Sí, es necesario que se vea limpia, desnuda, con sus insolentes colores que profanan la suavidad de los matices campestres, la fachada reluciente y tonta. Es necesario que se diga: «Ésta es la casa nueva de Fulano, de ese que ahora está tan rico». Es necesario que pueda contemplarse sin obstáculos el monumento a la actividad de Fulano. Los árboles sobran; «quitan la vista». Y hay algo más que vanidad en el afán de pelar el suelo: hay odio, odio a los árboles.
¿Es posible? ¿Odio a los seres que, inmóviles, con los nobles brazos siempre abiertos, nos ofrecen sin cansarse jamás la caricia de su sombra, la fecundidad silenciosa de sus frutos, la poesía múltiple y exquisita que elevan al cielo? Se asegura que existen plantas dañosas. Tal vez: mas no por eso las debemos odiar. Nuestro odio las condena. Nuestro amor quizá las transformaría y las redimiría. Oíd a un personaje de Víctor Hugo: «Vio gentes del país muy ocupadas en arrancar ortigas; miró el montón de plantas desarraigadas y ya secas, y dijo:
«—Esto está muerto. Esto hubiera sido, sin embargo, algo bueno si de ello hubieran sabido servirse. Cuando la ortiga es joven, su hoja es una excelente legumbre; cuando envejece, tiene filamentos y fibras como el cáñamo y el lino. La tela de ortiga vale tanto como la tela de cáñamo.
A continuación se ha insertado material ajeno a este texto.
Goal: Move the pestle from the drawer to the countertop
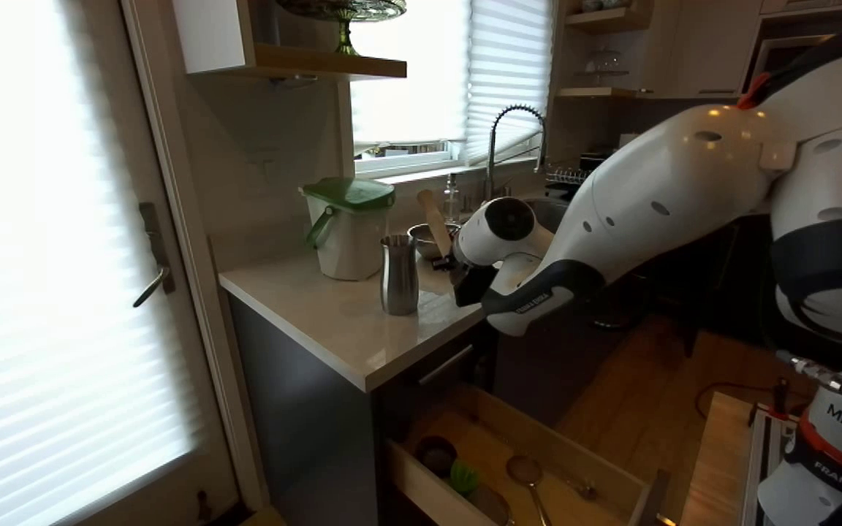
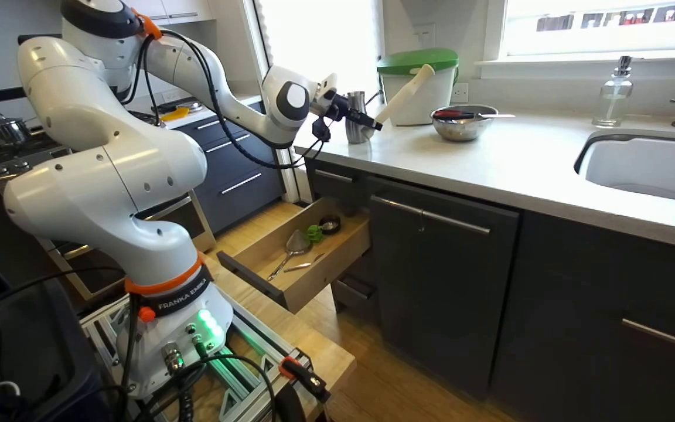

Es, por lo demás, la ortiga un excelente pasto que se puede segar dos veces. ¿Y qué necesita la ortiga? Poca tierra, ningún cuidado, ningún cultivo. . . Con un poco de trabajo que se tomara, la ortiga sería útil; se la descuida y se vuelve dañosa. Entonces se la mata. ¡Cuántos hombres se asemejan a la ortiga! —Y añadió después de una pausa:
—Amigos, retened esto: no hay malas hierbas ni hombres malos. Sólo hay malos cultivadores».
¡Ay!, no se trata de cultivar, sino de perdonar a los árboles. ¿Cómo aplacar a los asesinos? No hay sitio de la República, de los que he recorrido, en que no haya visto funcionar el hacha estúpida del propietario. Hasta los que nada tienen destruyen las plantas. Alrededor de los ranchos se extiende un árido yermo, cada año mayor, que da miedo y tristeza. Según el adagio árabe, una de las tres misiones de cada hombre en este mundo, es plantar un árbol. Aquí el hijo arranca lo que el padre plantó. Y no es por ganar dinero; no aludo a los que explotan las maderas. Sería una explicación, un mérito; hemos llegado a considerar la codicia como una virtud. Aludo a los que gastan dinero en arrasar el país. Obedecen a un odio desinteresado. Y la inquietud aumenta cuando se nota que las únicas mejoras que se hacen en las plazas de la capital consisten en arrancar, arrancar y arrancar árboles.
Odio doblemente feroz en una comarca donde el verano dura ocho meses. Se prefiere el sol abrasador a la dulce presencia del árbol. Se diría que los hombres no son ya capaces de sentir, de imaginar la vida en los troncos venerables, que tiemblan bajo el hierro y se desploman con lastimero fragor. Se diría que no comprenden que también la savia es sangre, y que sus víctimas se engendraron en el amor y en la luz. Parece que las gentes viven esclavizadas por un vago terror, y que temen que el bosque proteja facinerosos y anime fantasmas. Detrás del árbol adivinan la muerte. O bien, obsesionados por un dolor sin forma, quieren copiar en torno el desolado desierto de sus almas.
Y entonces, en la nuestra, la irritación se cambia en piedad. Muy desesperado, muy hondo ha de ser el mal de los que, en resignado mutismo, perdieron el cariño fundamental que hasta las bestias sienten, el santo cariño a la tierra y a los árboles.